• PROBLEM TO SOLVE:
Output only the lines below from the one containing "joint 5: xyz" to the one containing "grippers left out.", exactly as written, both ends kept.
[[ RECORDS PROVIDED, beginning ]]
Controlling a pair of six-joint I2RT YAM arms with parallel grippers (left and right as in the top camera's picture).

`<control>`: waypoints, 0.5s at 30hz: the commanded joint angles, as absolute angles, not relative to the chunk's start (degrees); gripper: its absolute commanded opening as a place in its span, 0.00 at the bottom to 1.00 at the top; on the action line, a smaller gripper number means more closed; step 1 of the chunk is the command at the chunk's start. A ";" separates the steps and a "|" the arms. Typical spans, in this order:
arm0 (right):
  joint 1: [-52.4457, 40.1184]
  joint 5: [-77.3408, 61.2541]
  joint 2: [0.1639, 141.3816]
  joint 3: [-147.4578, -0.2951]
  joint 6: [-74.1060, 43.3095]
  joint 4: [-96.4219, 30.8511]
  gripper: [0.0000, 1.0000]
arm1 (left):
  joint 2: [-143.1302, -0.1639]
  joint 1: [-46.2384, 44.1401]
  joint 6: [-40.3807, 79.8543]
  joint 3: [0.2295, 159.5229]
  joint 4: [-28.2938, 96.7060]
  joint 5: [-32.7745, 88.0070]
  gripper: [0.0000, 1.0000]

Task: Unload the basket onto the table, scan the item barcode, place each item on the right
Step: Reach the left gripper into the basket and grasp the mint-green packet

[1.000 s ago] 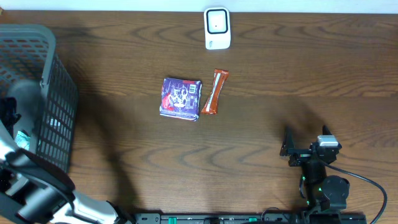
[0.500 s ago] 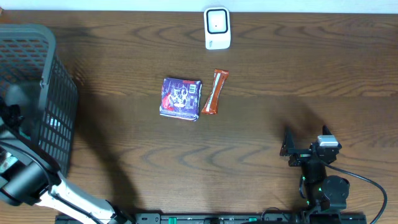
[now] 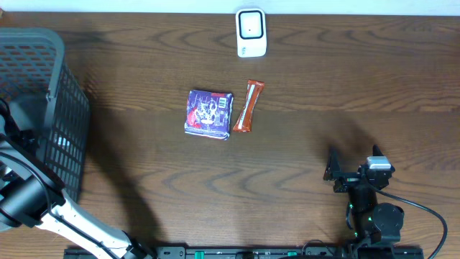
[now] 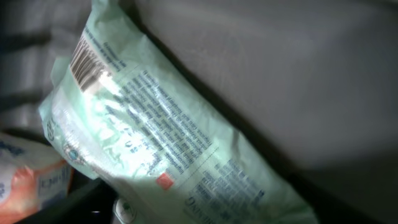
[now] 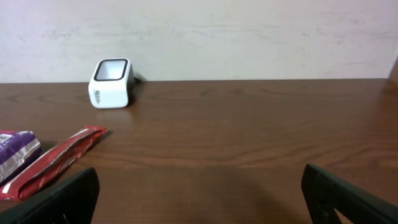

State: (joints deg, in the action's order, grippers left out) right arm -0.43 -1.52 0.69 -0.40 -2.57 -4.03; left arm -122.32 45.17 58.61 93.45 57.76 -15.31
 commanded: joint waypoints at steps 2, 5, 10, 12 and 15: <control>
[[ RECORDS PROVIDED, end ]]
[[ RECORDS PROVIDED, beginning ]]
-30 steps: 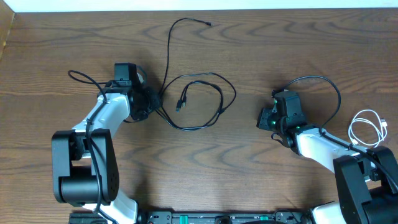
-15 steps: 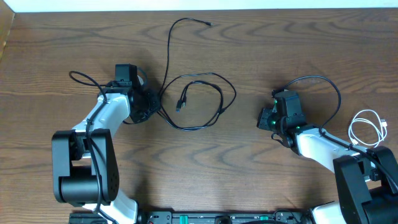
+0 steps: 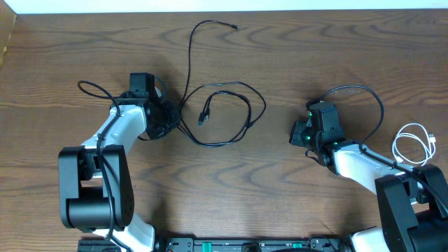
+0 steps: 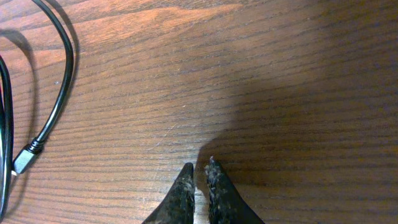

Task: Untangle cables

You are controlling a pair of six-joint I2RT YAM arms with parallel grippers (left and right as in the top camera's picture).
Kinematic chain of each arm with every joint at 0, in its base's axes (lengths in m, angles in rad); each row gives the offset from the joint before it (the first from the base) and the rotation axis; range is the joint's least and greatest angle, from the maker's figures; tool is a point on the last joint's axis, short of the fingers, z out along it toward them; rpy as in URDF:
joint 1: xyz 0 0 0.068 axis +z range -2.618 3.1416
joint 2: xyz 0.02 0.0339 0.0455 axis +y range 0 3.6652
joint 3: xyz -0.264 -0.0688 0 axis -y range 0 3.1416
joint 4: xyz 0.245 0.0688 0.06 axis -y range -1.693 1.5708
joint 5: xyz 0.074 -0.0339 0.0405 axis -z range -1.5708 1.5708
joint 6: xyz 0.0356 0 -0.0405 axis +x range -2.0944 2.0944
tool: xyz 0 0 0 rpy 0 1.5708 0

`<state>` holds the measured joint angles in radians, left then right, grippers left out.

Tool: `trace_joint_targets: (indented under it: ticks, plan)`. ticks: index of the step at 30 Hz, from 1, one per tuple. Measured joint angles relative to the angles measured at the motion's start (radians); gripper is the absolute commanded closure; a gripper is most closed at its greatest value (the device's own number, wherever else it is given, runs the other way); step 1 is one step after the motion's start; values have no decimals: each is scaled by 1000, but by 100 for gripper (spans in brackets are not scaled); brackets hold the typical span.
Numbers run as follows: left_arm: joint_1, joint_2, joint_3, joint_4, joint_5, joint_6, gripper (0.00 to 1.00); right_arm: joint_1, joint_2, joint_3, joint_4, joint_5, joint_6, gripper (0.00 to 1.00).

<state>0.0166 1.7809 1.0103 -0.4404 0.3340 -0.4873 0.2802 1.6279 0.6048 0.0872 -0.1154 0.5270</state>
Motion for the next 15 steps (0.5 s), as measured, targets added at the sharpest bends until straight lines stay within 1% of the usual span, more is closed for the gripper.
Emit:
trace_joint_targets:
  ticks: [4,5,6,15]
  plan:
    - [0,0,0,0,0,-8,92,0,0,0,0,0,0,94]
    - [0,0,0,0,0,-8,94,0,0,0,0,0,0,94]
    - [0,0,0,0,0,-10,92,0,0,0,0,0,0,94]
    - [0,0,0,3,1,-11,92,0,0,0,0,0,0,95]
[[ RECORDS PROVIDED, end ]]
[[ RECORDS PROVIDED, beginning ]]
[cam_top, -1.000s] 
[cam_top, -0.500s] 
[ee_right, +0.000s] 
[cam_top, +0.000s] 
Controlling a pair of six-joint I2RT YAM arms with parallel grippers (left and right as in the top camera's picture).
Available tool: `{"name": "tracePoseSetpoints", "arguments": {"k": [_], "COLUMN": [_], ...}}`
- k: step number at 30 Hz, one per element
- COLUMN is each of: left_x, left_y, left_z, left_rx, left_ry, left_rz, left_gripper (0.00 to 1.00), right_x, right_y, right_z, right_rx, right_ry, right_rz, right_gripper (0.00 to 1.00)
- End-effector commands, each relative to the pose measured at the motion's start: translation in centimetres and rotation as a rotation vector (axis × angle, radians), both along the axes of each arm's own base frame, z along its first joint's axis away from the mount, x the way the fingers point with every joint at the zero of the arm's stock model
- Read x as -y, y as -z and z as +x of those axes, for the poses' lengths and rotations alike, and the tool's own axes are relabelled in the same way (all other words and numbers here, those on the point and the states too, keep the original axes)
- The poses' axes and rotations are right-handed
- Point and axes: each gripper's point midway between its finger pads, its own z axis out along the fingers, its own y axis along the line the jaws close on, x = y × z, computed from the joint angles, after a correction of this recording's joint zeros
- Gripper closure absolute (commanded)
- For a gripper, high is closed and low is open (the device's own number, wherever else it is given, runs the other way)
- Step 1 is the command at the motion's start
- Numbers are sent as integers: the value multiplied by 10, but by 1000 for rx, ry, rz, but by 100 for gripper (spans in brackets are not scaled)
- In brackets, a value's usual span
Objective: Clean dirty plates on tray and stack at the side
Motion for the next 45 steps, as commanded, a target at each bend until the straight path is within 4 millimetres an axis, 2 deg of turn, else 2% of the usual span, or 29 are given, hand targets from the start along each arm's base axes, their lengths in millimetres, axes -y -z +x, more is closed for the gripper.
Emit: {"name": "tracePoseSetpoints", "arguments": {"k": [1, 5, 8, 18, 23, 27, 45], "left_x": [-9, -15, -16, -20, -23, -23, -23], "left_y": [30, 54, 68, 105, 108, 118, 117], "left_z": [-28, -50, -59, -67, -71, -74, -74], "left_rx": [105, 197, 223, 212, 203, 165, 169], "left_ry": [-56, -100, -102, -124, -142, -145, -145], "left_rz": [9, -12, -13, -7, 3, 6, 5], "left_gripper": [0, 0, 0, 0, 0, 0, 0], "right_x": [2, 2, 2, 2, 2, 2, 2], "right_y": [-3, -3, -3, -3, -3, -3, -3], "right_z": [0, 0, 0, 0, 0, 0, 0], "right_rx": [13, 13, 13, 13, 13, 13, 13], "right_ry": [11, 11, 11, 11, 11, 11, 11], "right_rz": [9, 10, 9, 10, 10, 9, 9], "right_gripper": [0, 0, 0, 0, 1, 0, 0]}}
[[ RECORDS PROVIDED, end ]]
• RESULT OF THE EXERCISE:
joint 5: xyz 0.074 -0.0339 0.0405 axis -z range -1.5708 1.5708
joint 6: xyz 0.0356 0 -0.0405 axis +x range -2.0944 2.0944
tool: xyz 0 0 0 rpy 0 1.5708 0

`<state>` holds the measured joint angles in radians, left then right, grippers left out.

This finishes the output for the exercise.